July 15, 2009
This was the kind of spot he used to smoke at. Shiro could almost see it: the smoke curling and puffing into the night air, shimmering gently under the light of a lamppost a few yards away. The itch was always there, but he ignored it whenever it cropped up. Fifteen years clean and he was too old to go back to bad habits.
Shiro sighed and rubbed his bottom lip as phantom sensations of smoke curling on his tongue returned to his memory. He didn't need this right now. Ghosts of his past definitely weren't welcome especially not now that he was meeting with a certain someone. He exhaled and slumped on the park bench, scanning his surroundings. His eyes lingered on the few people who were taking advantage of the empty park. Mrs. Kawasaki was walking her dog, Koro, on the other side of the field. A few teenagers were huddled underneath a tree, hiding from the streetlights as if the lights themselves would reveal the cigarettes they were definitely too young for. Near the water fountain closest to him, a young woman was taking a break from her evening run, splashing some water over her face.

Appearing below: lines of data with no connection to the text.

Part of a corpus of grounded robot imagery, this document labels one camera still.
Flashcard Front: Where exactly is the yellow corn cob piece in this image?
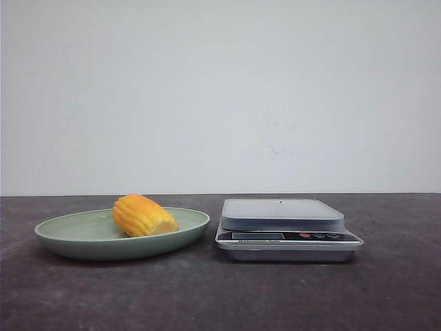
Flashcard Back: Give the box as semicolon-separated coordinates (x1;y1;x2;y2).
112;193;178;237

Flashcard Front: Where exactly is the silver digital kitchen scale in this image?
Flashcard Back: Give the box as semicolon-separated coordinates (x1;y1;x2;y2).
215;198;364;263

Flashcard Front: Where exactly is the green oval plate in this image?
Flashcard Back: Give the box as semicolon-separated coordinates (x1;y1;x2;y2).
34;207;210;261

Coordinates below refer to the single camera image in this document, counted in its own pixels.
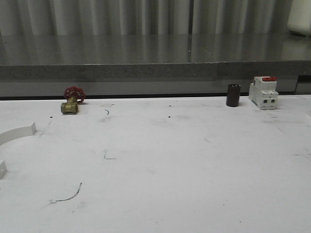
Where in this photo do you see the white half pipe clamp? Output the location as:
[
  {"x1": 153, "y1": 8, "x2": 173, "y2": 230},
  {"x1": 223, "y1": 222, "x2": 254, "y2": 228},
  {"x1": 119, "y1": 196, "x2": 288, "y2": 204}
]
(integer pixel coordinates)
[{"x1": 0, "y1": 122, "x2": 37, "y2": 179}]

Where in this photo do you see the dark brown cylindrical coupling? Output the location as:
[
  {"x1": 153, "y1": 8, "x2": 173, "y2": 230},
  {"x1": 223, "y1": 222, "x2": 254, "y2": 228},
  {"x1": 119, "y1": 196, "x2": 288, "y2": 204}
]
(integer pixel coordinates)
[{"x1": 226, "y1": 84, "x2": 241, "y2": 107}]

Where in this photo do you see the brass valve red handwheel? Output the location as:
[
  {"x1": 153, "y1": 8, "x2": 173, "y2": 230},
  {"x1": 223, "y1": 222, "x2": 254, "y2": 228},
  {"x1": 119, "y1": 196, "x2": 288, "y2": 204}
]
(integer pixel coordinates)
[{"x1": 60, "y1": 86, "x2": 86, "y2": 114}]

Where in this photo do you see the grey stone counter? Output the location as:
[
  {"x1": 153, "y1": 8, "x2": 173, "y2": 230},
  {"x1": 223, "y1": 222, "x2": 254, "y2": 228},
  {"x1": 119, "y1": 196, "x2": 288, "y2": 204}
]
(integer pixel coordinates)
[{"x1": 0, "y1": 33, "x2": 311, "y2": 99}]

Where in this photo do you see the white container background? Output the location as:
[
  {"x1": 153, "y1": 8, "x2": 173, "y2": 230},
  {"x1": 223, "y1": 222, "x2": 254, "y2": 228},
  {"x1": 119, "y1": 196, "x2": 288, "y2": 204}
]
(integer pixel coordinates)
[{"x1": 287, "y1": 0, "x2": 311, "y2": 36}]

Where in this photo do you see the white circuit breaker red switch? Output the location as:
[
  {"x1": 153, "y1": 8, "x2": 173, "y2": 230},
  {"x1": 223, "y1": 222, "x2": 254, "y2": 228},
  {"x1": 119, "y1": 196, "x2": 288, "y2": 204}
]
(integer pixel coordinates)
[{"x1": 248, "y1": 76, "x2": 279, "y2": 110}]

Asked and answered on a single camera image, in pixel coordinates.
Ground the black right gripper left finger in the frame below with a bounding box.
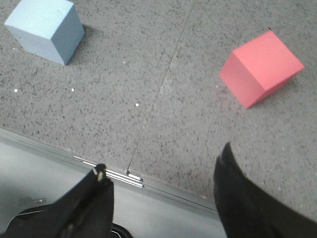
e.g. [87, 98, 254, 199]
[1, 164, 114, 238]

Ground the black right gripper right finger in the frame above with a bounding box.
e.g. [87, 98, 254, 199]
[213, 142, 317, 238]

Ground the blue smooth foam block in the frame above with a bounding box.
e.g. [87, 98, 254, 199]
[4, 0, 85, 65]

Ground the red foam block right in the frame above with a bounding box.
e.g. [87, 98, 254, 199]
[219, 30, 305, 109]

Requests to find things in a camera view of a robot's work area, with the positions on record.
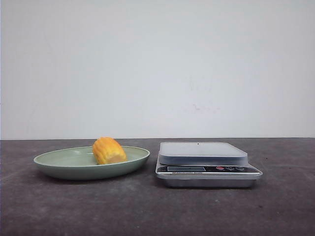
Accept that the yellow corn cob piece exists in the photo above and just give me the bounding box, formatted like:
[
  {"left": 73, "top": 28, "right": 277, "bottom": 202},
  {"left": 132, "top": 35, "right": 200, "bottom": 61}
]
[{"left": 92, "top": 137, "right": 127, "bottom": 165}]

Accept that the silver digital kitchen scale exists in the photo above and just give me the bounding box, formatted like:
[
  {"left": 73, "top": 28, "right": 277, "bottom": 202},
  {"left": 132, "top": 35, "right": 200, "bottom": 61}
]
[{"left": 156, "top": 142, "right": 263, "bottom": 188}]

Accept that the green shallow plate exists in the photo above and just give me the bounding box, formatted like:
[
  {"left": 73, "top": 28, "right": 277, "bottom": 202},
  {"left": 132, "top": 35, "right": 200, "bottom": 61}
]
[{"left": 33, "top": 146, "right": 150, "bottom": 180}]

The light chill of the evening air was nice and refreshing. After a day like yesterday… Shiro just wanted to be home. But he had bigger fish to fry.
"Why, yer early, Shiro! I'm flattered."
When Shura waltzed in, it was with a sway of her hips and a six pack of beer dangling from the tips of her fingers. She was no longer wearing the disguise she used to pose as a student. Instead, she let her tattoos be on full display, choosing to wear a skimpy bikini top, a short pair of jean shorts, and pair of boots that covered more of her skin than the rest of her outfit combined.
She dropped down on the bench with a casual smile on her lips, leaning in close to Shiro as she dropped off the pack of cans on his lap.
"Here."
Shiro pursed his lips and picked up the cans. He barely thought about it for a moment before he pulled one out from the plastic rings and shifted a bit to place the remainder of the cans between them. "You trying to get me drunk now?" he asked as he pulled the can open. It hissed satisfyingly and Shiro took a deep drink of the cheap alcohol.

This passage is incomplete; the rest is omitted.